I have distinct memories of certain cups of coffee consumed during my life, and I can tell you about my favorite one.
A container of unroasted green coffee beans was presented, and the beans had a quick frying pan roast over a gas range in a well lit and comfy condo. The beans were then hand ground using a mortar and pestle dedicated to coffee beans only. One can imagine the fine aroma this process produced. These grinds were then placed in a mid-sized French press and left to steep for five minutes. At this point the one who was brewing the coffee very carefully, slowly and steadily applied pressure to the plunger extracting the first press of dark, creamy and slightly bitter goodness.
This coffee was poured into small ceramic espresso cups and split between four.
The second press was offered and some cut out having had their fill with the first flavourful jolt. The second press could be mixed with cream and sugar to balance the bitter acidity of the fresh roasted bean, whose lasting flavour is much more evident in the second press than in the first.
Cups of coffee can be glorious for a variety of different reasons too.
Scientifically there are different ways to brew that perfect cup. Two come to mind — the aero/clover press and the pour-over-method.
As a former city dweller, and always a coffee lover, I can tell you these are the paramount ways to prepare a cup of coffee. It’s not hard to possess this technology, but the initial investment can be a couple hundred dollars. Personally, I just head out to the coffee shop and let the professional baristas take care of me, using their tools and saving me the trouble of messing around my house in the morning. But, if you’re a home-brewer, someone who likes to save the $65 a month one normally could spend on a cup-a-day, let me suggest an additional and delicious money-saving trick.

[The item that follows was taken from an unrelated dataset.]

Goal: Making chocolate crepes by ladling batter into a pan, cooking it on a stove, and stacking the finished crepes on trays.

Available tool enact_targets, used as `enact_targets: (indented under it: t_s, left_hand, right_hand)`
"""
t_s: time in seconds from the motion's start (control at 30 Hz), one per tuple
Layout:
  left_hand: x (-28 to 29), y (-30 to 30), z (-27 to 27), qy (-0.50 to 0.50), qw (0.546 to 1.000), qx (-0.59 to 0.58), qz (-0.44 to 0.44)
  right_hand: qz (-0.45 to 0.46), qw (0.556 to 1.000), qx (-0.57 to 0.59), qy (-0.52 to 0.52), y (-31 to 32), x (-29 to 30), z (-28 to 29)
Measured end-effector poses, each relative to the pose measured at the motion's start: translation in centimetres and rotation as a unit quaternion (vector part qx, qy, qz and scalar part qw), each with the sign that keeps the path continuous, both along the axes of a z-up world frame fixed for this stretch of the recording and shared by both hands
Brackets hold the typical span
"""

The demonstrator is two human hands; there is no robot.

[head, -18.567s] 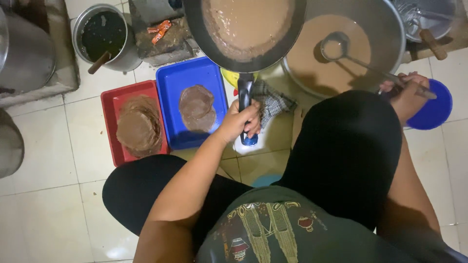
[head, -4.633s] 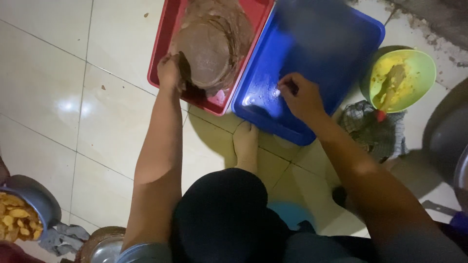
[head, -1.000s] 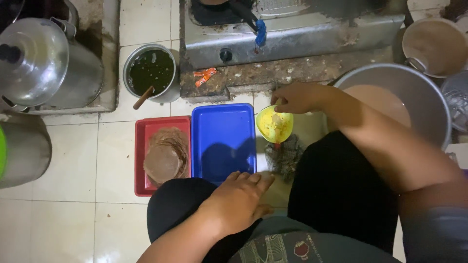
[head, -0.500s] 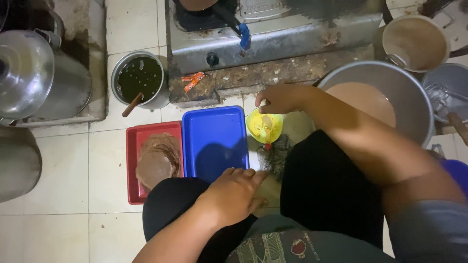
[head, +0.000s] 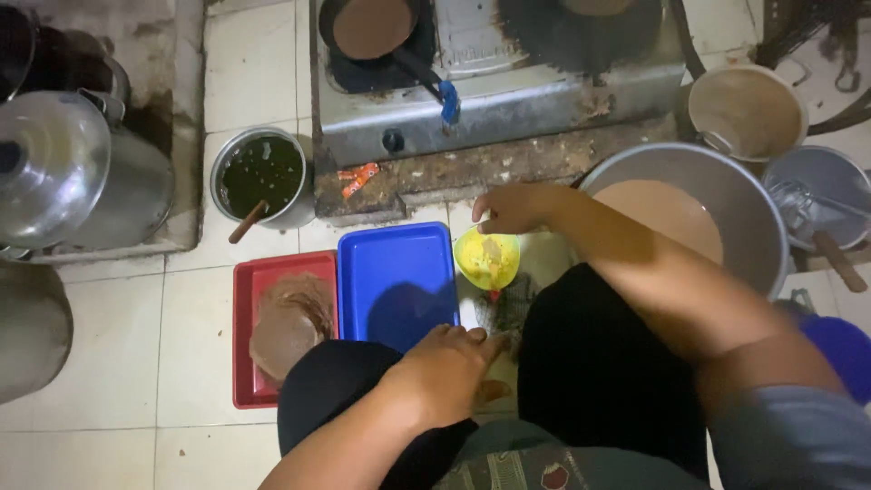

Using a family sized automatic drip coffee machine, make a cup or two extra from what you expect to drink. Have your fill then try this — pour left-over coffee into a pitcher, add copious amounts of sugar (an amount about double what you would normally use for a hot serving) or no sugar if you fancy coffee bitter, stir to dissolve then top up
the container using your choice of milk or a milk alternative like almond or hemp milk.
What you should have in your vessel is a very sweet, dark brown but still creamy liquid. Place this in the fridge and consume the next day poured into a clear glass filled with ice, use a straw to drink. The ice will melt, making the thick sweet coffee goodness a pleasing, palatable mid-afternoon treat.
It’s important to choose positive ways to support this adored industry. Fair-trade isn’t just a catch phrase, it’s an important concept designed to promote global equality. There is absolutely no reason to buy coffee that isn’t fair-trade. Comparing coffee prices you’ll find that the difference in price is practically non-existent.
It’s taken the producers years to get to this point and they deserve our support.